Announced in The Times yesterday was the death, on April 11th at St. Martin sur Caquel, of Jack Pratt, the second Old Dragon to die in the battle at Arras.

His regiment was involved in an attack on the Hindenburg Line. The artillery having failed to destroy the barbed wire defences, John went ahead with a machine gun to find a gap in the wire entanglement through which he might take his Company.  He was picked off by a sniper.

His Commanding Officer has commended him for his gallantry and devotion to duty.

During his time at the OPS Jack was a promising athlete and a merry youngster around the school, with plenty of pluck and nerve. He distinguished himself at Blundell’s School, which he entered in 1908, by getting his cricket and rugger colours whilst still aged 15.

April 19th 1917

2nd Lieut. Rafe Griffith (Royal West Kents) only left us five years ago, in August 1912 (with an Exhibition to St. Bees College, where Harold and William Leefe Robinson also went).

We presume that this description is of the Battle of Arras, which has featured in our newspapers of late and opened up on the morning of April 9th:

14/4/17. “Here we are absolutely untouched. We ‘went over’ at 5.30 a.m., and of course it was raining. Never shall I forget ‘zero.’ There are two outstanding things, barrage and the company going over. Every gun massed at A______ went off together, as though worked by a spring, in one great crash.

The company went over as though starting a 100 yard race, never a man late. The whole way through I can’t say enough for the men. They were magnificent throughout, laughing and joking all the time. There aren’t any duds in the British Army; they are all as plucky as anything and full of the fighting spirit.
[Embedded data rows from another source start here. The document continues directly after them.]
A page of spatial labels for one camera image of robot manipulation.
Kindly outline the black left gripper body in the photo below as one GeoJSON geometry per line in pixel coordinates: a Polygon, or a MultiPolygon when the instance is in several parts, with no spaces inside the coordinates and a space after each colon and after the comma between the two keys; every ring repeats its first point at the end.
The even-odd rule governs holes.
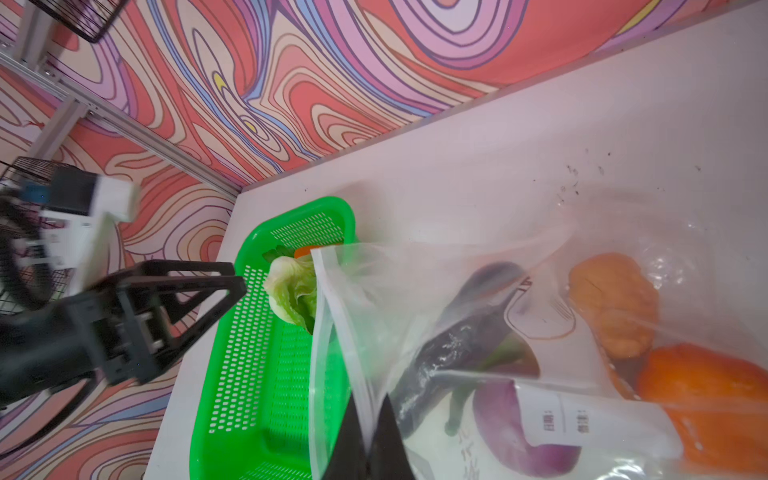
{"type": "Polygon", "coordinates": [[[148,383],[173,363],[164,295],[122,286],[1,318],[1,405],[64,389],[90,373],[148,383]]]}

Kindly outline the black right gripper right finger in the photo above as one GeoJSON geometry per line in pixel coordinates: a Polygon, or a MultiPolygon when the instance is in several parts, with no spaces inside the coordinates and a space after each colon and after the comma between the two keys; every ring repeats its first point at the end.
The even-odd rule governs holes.
{"type": "Polygon", "coordinates": [[[368,454],[371,480],[415,480],[389,396],[383,400],[368,454]]]}

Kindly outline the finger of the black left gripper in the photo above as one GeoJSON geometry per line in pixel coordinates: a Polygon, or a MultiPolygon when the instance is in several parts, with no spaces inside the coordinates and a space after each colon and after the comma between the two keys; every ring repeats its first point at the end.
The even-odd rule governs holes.
{"type": "Polygon", "coordinates": [[[243,277],[227,262],[151,260],[116,284],[125,352],[132,366],[171,366],[247,293],[243,277]],[[213,297],[219,299],[192,326],[171,328],[213,297]]]}

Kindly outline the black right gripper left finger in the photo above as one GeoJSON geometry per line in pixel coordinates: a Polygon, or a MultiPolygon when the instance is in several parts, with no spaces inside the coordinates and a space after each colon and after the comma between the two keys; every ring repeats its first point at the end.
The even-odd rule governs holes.
{"type": "Polygon", "coordinates": [[[367,456],[356,403],[349,398],[323,480],[365,480],[367,456]]]}

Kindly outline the purple red onion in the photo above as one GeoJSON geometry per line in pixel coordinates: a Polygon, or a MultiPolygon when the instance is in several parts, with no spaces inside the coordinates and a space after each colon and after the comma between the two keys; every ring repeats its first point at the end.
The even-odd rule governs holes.
{"type": "Polygon", "coordinates": [[[474,393],[472,409],[477,430],[493,456],[505,467],[533,478],[570,473],[581,449],[565,445],[532,446],[525,439],[515,384],[492,382],[474,393]]]}

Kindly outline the green lettuce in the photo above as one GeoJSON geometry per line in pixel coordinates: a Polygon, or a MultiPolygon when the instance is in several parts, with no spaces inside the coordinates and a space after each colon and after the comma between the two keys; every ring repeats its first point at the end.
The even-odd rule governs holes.
{"type": "Polygon", "coordinates": [[[274,259],[263,288],[272,312],[283,322],[314,332],[317,279],[310,255],[274,259]]]}

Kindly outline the orange carrot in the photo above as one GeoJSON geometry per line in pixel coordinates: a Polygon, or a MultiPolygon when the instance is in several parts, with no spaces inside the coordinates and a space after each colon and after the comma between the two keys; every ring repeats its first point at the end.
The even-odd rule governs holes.
{"type": "Polygon", "coordinates": [[[314,250],[319,248],[323,248],[323,245],[311,245],[311,246],[300,247],[295,250],[294,258],[301,259],[303,257],[309,256],[314,250]]]}

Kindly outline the clear zip top bag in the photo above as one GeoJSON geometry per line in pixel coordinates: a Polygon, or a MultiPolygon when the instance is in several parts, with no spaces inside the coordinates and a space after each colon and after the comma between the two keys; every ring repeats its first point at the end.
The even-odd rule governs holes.
{"type": "Polygon", "coordinates": [[[697,223],[589,202],[506,246],[313,260],[316,479],[767,475],[767,346],[697,223]]]}

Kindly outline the orange bell pepper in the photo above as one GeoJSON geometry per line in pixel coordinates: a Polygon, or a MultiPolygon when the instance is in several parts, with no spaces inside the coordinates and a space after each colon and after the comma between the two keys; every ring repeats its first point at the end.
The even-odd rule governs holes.
{"type": "Polygon", "coordinates": [[[648,356],[636,391],[663,407],[694,470],[767,474],[767,371],[689,343],[648,356]]]}
We took old Fritz by surprise, entirely; we were over his first lines before he had realised anything. Some of them were in bed with their boots off. I had two lucky escapes. Before we reached our front line, my haversack was shot away; we were finally held up by a strong party of Germans at the end of a communication trench. Three bombing raids were led against them, but their snipers were too hot for us. Then a bullet went through my steel helmet. We finally rushed them over the open and bagged the lot. We then went on to our objective and found Fritz had cleared off.

We stayed there that night and the next day had to go on to the furthest point our troops reached. It snowed hard all the time, and we were all soaked to the skin and a bitter wind was blowing.

On arriving at our destination, we found the Boche on three sides of us and had quite a nasty time from his shelling…

The line nowadays is a very funny place. Both sides sit in shell holes and little bits of trenches a few feet deep, with gaps here and there in the line, so when we take over a bit of the front, we don’t know whether we are hanging by a thread, so to speak, or strongly supported on the flanks. Fritz doesn’t give us much opportunity to find out either, as his snipers are always on the watch and it is more than one’s life is worth to show oneself…

The general feeling out here now is that the war may be over by the Autumn, but that we shall have to fight very hard.”

This is encouraging to hear.

January 27th 1916

I wonder if you have worked out where Capt. Maurice Jacks was when he wrote:

“Being more or less conscientious I cannot tell you exactly where ‘here’ is, but if you remember where Polonius was stabbed, you will be within reasonable distance of the spot.”

Polonius stabbed

Polonius was hiding behind a rich tapestry (typically hung to make a screen) when stabbed by Hamlet. Such a tapestry was called an arras.

So, our man is somewhere near the town of Arras, to the north of Albert in the region of the Somme.

W Front map

 

Two marks if you got it right, one if you got it wrong!